PubMed | Cancer Treatment Centers of America at Midwestern Regional Medical Center
Type: | Journal: BMC cancer | Year: 2015

Serum 25-hydroxyvitamin D [25(OH)D], the major circulating form of vitamin D used for evaluating the vitamin D status of patients, has been associated with survival in a variety of cancers with conflicting evidence. We aimed to investigate this association in newly diagnosed advanced non-small-cell lung cancer (NSCLC) patients.This was a consecutive cohort of 359 newly diagnosed stages III-IV NSCLC patients who underwent a baseline serum 25(OH)D evaluation prior to receiving any treatment at our institution between January 2008 and December 2010. We used the vitamin D categories of deficient (<20 ng/ml) and not deficient (>= 20 ng/ml). Cox regression was used to evaluate the prognostic significance of serum 25(OH)D after adjusting for relevant confounders.Mean age at diagnosis was 57.4 years. Of the 359 patients, 151 (42.1 %) were deficient in vitamin D at the time of diagnosis. The median survival in deficient and not deficient cohorts was 11.7 and 12.8 months respectively (p = 0.06). Season of diagnosis, performance status, smoking status and hospital location significantly predicted vitamin D status.

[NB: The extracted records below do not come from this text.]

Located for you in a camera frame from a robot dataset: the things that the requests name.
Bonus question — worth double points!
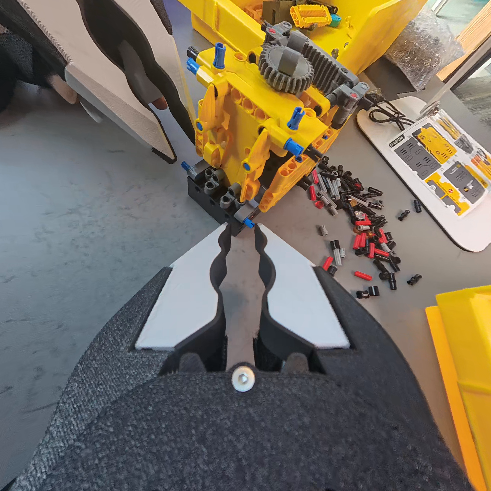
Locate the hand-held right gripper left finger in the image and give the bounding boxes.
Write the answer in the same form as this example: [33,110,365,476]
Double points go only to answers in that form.
[134,224,232,373]

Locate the grey bubble wrap sheet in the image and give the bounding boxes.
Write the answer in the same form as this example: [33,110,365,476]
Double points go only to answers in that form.
[384,6,466,91]

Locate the person's left hand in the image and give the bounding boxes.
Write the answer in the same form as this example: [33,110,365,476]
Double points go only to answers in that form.
[48,75,168,112]

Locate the scattered small lego pieces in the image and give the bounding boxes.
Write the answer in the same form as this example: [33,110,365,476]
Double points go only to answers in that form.
[305,155,423,300]

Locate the yellow plastic bin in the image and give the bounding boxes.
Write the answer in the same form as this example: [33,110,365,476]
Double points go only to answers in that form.
[178,0,428,75]
[425,285,491,491]

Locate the lego sticker sheet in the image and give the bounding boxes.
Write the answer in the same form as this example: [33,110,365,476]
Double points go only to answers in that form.
[385,109,491,218]

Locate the yellow lego frame beam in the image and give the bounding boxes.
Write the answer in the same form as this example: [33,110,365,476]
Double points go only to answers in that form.
[289,4,332,28]

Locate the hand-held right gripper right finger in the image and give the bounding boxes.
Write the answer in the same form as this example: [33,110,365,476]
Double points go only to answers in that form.
[252,224,351,373]

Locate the sticker sheet on board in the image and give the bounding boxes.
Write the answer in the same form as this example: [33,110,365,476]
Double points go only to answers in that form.
[357,96,491,252]

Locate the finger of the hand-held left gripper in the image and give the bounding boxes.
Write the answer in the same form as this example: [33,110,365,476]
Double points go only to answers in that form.
[18,0,178,164]
[114,0,197,142]

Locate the yellow lego vehicle model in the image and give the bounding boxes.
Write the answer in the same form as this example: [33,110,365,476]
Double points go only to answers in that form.
[181,21,371,236]

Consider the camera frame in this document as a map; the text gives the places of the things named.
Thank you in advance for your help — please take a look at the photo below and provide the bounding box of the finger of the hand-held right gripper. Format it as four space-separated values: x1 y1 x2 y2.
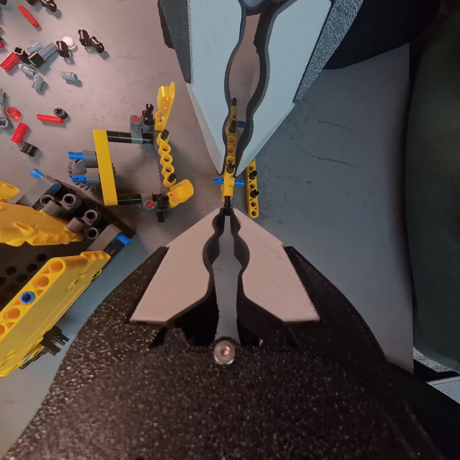
186 0 247 175
235 0 332 177

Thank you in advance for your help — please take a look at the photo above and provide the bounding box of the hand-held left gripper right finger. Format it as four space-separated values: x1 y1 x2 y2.
230 208 321 323

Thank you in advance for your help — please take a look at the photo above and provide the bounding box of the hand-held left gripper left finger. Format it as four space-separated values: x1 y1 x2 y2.
129 208 223 323

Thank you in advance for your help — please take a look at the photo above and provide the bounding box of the yellow lego panel with pins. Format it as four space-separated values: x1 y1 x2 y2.
214 97 247 207

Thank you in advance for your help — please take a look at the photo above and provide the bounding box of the yellow lego beam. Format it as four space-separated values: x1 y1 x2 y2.
245 158 259 219

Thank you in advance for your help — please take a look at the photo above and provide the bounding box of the lego axle and gear assembly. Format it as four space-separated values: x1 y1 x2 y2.
68 82 195 223

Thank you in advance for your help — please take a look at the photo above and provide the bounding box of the yellow lego robot body model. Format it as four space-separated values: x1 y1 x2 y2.
0 169 135 378

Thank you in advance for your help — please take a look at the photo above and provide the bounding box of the pile of small lego pins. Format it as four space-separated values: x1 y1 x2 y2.
0 0 108 156

On univariate Cox analysis, gender, stage of disease, hospital location, histologic subtype, subjective global assessment (SGA), performance status, smoking status, body mass index and serum albumin were significantly associated with survival (p <0.05 for all). On multivariate Cox analysis, six variables demonstrated statistically significant associations with survival: stage of disease, hospital location, histologic subtype, SGA, smoking status and serum albumin (p <0.05 for all). Serum vitamin D, which was borderline significant in univariate analysis, lost its significance in multivariate analysis.We found season of diagnosis, performance status and smoking history to be predictive of vitamin D status. Consistent with previously published research in advanced NSCLC, we did not find any significant association between pre-treatment serum 25(OH)D and survival in our patients.